* DIRECTIONS
Please return every line from the entries that has the string "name" in it.

[Stored data]
————————

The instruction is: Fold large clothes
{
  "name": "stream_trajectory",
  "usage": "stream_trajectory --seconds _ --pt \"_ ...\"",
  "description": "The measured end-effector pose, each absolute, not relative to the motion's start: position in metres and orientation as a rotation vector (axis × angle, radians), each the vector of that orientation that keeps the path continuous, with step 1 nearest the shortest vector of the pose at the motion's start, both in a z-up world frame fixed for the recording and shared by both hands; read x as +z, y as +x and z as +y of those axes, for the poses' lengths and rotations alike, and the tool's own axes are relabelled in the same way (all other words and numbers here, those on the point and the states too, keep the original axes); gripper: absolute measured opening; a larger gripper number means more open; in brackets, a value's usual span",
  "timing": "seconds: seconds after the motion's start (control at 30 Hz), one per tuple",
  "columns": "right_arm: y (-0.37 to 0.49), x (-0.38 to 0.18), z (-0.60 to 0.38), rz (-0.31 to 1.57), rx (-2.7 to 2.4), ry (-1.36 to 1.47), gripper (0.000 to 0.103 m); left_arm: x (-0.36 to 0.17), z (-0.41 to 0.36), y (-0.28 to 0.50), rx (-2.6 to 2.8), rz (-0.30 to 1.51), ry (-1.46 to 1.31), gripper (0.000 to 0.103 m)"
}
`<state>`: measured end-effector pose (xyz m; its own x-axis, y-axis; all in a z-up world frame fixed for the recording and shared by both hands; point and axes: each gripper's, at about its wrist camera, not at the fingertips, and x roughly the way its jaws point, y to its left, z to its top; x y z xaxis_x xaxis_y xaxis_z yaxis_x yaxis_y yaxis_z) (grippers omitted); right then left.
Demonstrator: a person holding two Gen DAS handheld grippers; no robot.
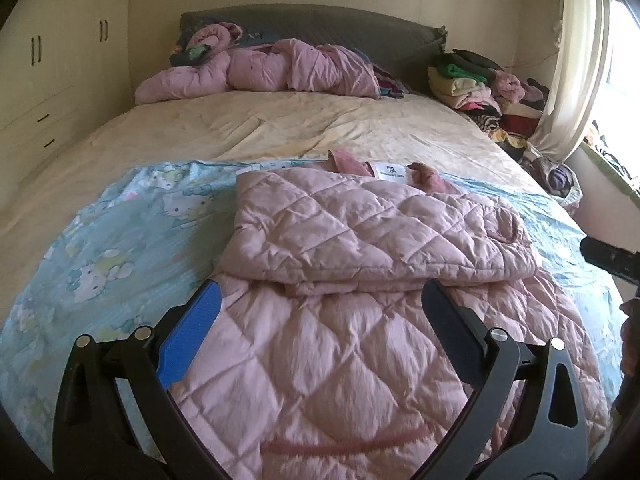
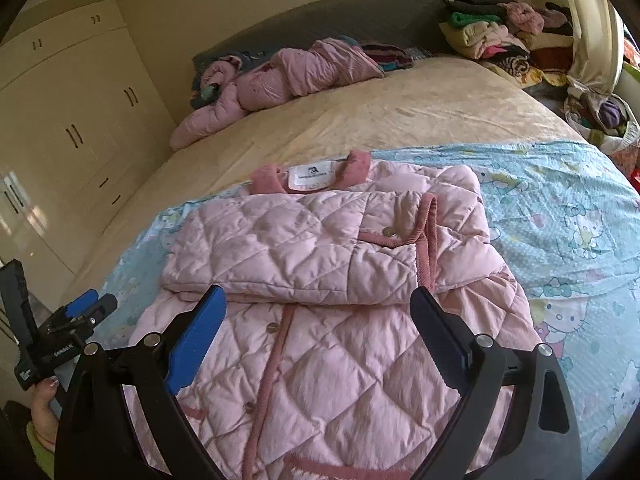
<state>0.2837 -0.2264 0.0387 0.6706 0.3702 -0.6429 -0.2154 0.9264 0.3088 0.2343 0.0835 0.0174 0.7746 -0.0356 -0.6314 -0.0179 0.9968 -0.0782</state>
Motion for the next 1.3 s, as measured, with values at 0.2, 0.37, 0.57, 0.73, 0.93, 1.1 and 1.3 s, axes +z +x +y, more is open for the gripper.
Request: stream_trajectory --seconds 0.2,0.37,0.57,0.73,0.93,1.1,1.3 --pt "0.263 0.055 -0.228 0.726 0.364 0.213 0.092 0.024 0.08 0.212 0.01 0.682 -0.063 0.094" --pt "0.245 0.065 -0.23 0.702 0.378 0.199 0.092 0.029 0.077 0.195 0.017 0.673 -0.051 0.094" --pt "0.218 0.075 -0.235 0.679 0.383 0.17 0.092 0.033 0.076 0.175 0.024 0.664 -0.052 0.094" --pt "0.199 0.077 -0.238 0.672 0.397 0.156 0.092 0.035 0.075 0.16 0.033 0.661 -0.039 0.094" --pt "0.182 0.074 -0.239 0.677 0.393 0.135 0.093 0.033 0.076 0.144 0.039 0.665 -0.038 0.094" --pt "0.169 0.068 -0.24 0.692 0.389 0.112 0.092 0.028 0.08 0.131 0.055 0.677 -0.032 0.094" --pt "0.156 0.059 -0.24 0.707 0.37 0.066 0.092 0.02 0.087 0.119 0.079 0.701 -0.035 0.094"
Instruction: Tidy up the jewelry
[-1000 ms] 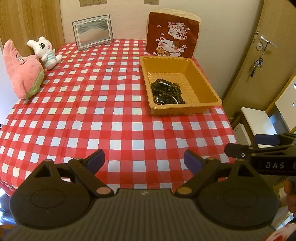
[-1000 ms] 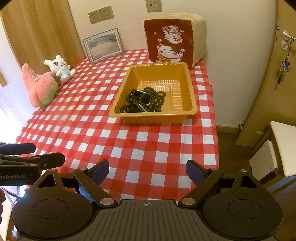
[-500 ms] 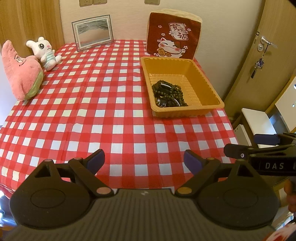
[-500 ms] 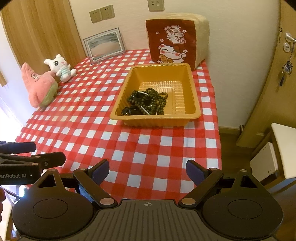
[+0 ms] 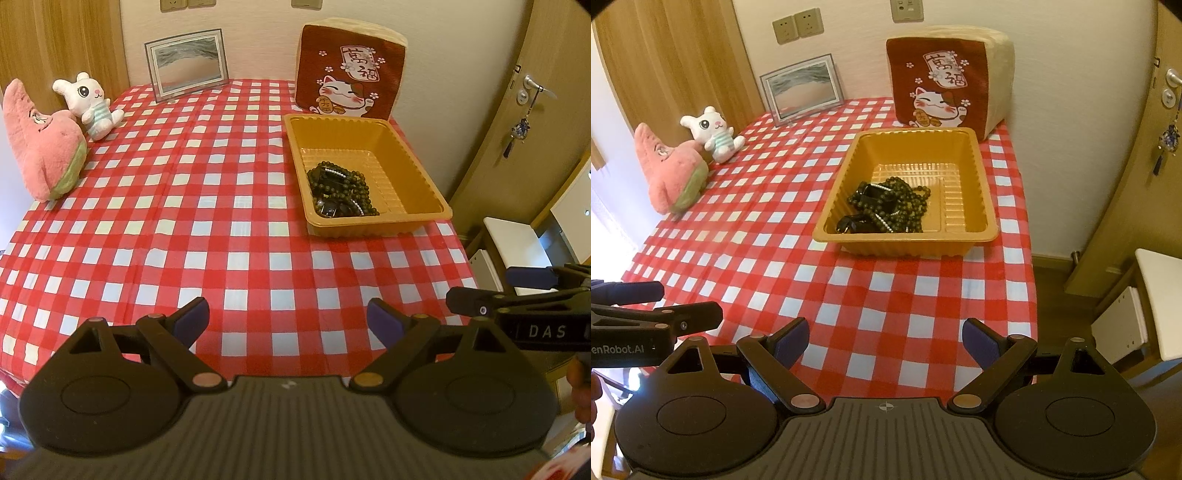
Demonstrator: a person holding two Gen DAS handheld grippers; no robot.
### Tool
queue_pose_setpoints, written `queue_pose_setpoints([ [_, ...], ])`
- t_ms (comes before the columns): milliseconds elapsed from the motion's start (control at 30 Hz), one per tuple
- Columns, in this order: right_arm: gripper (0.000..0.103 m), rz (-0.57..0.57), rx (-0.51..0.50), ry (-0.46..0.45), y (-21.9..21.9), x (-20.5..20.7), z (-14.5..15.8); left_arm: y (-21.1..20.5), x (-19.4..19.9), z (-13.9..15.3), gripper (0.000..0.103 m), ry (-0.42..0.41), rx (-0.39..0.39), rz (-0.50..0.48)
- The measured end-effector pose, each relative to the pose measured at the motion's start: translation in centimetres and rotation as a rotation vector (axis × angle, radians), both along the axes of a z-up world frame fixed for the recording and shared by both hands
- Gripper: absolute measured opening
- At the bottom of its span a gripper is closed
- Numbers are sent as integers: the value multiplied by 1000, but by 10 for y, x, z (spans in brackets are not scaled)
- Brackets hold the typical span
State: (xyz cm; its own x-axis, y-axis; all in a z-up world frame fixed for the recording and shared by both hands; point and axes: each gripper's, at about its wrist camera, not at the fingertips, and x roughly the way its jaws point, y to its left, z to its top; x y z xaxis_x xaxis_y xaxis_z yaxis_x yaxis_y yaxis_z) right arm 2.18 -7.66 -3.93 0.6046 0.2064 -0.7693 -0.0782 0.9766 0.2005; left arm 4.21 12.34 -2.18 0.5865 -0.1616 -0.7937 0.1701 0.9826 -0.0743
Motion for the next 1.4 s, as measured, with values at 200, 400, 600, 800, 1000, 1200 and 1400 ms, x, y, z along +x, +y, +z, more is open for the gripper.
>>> queue_pose_setpoints([
  [200,90,0,0,-1,0,1,0,-1,1,0,91,0,1,2],
  [400,90,1,0,0,1,1,0,0,2,-1,91,0,1,1],
  [600,90,1,-1,-1,1,2,0,0,1,-1,91,-1,1,0],
  [800,90,0,-1,-1,2,2,0,2,5,0,91,-3,0,-1],
  [1000,90,1,-2,-2,3,3,0,5,10,3,91,-5,-2,-3],
  [1200,90,0,-1,-7,4,4,2,3,5,4,91,-16,-2,-4],
  [1400,90,1,0,-15,3,2,3,2,2,5,91,-28,-6,-14],
])
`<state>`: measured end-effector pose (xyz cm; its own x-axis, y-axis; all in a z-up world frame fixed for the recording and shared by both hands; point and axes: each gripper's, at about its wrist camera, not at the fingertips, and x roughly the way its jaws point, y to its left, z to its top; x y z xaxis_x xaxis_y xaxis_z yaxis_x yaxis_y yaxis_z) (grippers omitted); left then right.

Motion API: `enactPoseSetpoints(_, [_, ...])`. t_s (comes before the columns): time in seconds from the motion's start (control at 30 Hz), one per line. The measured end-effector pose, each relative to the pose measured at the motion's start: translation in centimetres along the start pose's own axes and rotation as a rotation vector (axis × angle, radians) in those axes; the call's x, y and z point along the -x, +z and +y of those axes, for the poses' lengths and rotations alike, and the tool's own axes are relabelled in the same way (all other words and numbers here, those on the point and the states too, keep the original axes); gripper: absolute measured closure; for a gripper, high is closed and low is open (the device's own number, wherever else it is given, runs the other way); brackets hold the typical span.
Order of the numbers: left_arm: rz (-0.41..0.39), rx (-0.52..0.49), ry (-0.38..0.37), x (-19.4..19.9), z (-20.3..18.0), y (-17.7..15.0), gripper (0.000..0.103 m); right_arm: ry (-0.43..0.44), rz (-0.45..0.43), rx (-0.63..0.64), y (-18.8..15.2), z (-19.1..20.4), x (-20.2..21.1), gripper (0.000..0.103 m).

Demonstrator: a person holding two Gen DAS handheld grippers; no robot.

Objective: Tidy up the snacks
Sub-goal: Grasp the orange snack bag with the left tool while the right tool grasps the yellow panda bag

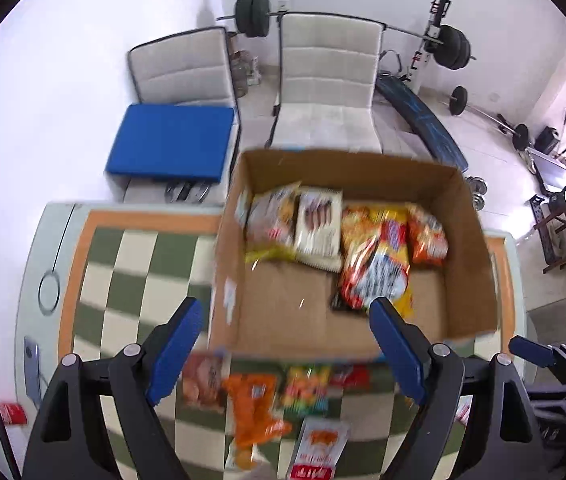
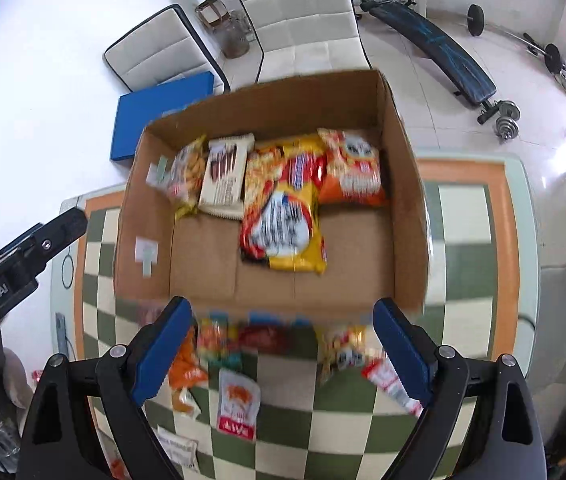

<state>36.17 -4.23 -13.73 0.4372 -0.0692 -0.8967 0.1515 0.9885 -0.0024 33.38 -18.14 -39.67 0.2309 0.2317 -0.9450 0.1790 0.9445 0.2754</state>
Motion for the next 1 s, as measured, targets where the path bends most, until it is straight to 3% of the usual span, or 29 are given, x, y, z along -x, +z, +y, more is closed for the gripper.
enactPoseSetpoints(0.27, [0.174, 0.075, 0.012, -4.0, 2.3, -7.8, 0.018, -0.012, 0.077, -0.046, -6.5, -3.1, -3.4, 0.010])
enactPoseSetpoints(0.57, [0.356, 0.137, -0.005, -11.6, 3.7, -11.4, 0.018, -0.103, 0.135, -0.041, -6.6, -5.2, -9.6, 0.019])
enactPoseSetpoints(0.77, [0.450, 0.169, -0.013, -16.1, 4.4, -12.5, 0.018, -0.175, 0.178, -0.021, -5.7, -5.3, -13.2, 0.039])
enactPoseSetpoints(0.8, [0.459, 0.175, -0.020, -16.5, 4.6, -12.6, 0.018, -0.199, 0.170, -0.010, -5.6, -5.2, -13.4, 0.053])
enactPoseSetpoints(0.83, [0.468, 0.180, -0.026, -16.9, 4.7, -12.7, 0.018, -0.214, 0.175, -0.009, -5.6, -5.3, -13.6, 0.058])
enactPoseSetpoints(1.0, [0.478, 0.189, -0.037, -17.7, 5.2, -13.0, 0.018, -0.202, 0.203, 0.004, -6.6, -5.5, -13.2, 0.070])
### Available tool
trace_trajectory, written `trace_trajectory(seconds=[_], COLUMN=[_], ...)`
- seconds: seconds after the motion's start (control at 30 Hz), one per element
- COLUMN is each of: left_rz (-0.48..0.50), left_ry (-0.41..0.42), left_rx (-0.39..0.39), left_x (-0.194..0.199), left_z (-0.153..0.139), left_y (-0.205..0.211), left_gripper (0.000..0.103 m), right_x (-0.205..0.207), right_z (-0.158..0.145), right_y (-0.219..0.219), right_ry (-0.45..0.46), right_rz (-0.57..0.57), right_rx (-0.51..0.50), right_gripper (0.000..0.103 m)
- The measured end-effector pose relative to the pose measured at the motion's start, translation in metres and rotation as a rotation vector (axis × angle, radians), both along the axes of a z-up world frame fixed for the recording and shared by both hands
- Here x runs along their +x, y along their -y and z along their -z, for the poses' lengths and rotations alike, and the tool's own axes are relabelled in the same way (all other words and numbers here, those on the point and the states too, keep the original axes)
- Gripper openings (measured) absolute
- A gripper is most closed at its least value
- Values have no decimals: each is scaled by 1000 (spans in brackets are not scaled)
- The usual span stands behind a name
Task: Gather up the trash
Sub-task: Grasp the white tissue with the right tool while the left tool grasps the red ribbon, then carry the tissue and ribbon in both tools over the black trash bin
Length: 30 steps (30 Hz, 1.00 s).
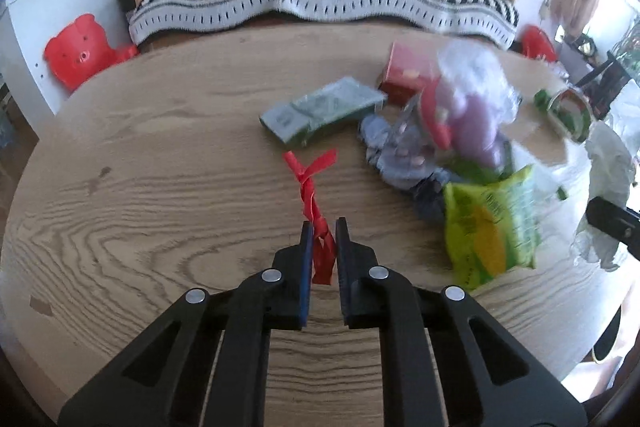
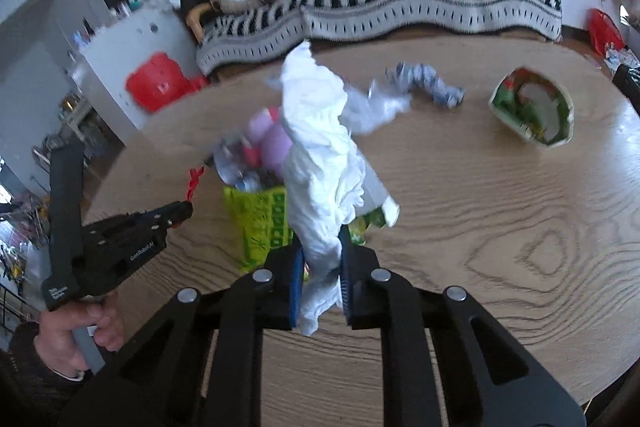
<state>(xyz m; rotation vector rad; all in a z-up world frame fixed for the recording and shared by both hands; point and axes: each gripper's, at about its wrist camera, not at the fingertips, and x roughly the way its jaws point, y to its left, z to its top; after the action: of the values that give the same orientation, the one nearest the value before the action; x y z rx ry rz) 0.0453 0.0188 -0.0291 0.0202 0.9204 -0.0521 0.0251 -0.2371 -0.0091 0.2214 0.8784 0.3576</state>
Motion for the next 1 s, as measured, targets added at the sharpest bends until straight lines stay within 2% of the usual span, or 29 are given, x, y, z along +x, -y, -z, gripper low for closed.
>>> trace_trajectory(seconds=[0.17,0.27,0.43,0.57,0.83,1.0], left_rz=[14,56,192,315,595,775], left_ry=[41,68,125,162,148,111], left_rx=[-20,-58,-71,-66,-155,-197], left_x=[-7,-11,-21,-35,-77,-120], left_z=[-19,-33,-50,-52,-46,-31], left_y=[9,31,103,161,298,382], left_gripper=[10,10,10,10,10,10], right_x=[-13,-20,-44,-73,-154,-222], right_z=[-15,-18,-19,-24,-11,18], right_y=[29,57,120,185,310,387], right_ry=[24,29,28,43,32,-20], right_rz=[49,102,227,359,629,796], right_rx=[19,11,-8,-38,-57,-54], right_gripper=[16,16,16,16,16,16])
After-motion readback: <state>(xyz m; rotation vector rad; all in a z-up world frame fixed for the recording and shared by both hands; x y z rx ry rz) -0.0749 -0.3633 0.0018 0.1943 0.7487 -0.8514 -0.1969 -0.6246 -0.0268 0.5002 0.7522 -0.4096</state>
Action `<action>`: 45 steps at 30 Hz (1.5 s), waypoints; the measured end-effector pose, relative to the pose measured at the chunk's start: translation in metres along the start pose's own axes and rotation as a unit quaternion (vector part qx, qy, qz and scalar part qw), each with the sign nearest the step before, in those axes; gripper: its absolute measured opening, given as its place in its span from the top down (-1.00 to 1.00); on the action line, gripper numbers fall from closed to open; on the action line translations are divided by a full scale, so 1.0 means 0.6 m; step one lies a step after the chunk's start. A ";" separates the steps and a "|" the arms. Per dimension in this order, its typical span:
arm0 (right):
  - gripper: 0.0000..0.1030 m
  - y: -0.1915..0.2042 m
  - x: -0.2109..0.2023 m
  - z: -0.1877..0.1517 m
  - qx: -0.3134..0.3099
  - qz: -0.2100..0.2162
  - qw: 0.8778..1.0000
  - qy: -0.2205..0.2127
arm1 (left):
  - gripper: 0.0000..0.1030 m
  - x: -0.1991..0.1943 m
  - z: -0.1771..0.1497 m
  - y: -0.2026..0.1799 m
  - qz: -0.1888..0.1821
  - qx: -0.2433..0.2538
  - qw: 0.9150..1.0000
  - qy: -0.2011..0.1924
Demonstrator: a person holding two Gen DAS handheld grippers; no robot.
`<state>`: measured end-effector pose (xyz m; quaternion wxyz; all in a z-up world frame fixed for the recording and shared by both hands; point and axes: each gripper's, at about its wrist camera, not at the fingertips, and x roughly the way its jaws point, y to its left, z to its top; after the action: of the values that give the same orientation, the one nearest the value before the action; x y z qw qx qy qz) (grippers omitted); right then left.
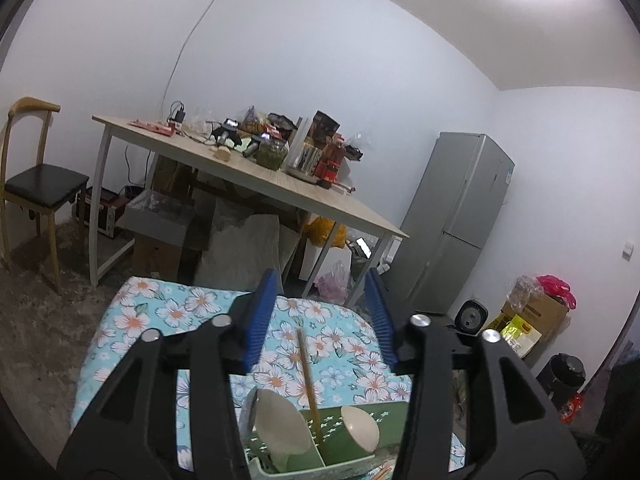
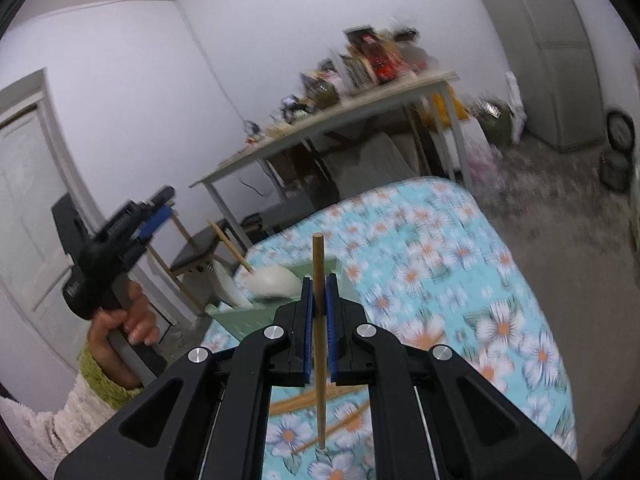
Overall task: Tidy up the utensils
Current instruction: 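Lower the right tool's chopstick into the green holder and open the right tool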
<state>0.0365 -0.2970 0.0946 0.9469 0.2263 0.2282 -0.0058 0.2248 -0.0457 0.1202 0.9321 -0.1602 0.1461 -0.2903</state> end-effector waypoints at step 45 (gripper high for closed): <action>0.54 0.271 0.221 0.048 -0.358 0.002 0.933 0.021 | -0.37 -0.174 -0.140 0.126 0.076 0.023 0.989 0.128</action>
<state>0.1860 -0.1511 0.1289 0.9602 -0.1276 0.2343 0.0833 0.1490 0.0568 0.0338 0.9285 -0.0884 0.2690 -0.2403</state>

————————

* EXERCISE RESULT
  "name": "stream_trajectory",
- The usual span stands behind a name

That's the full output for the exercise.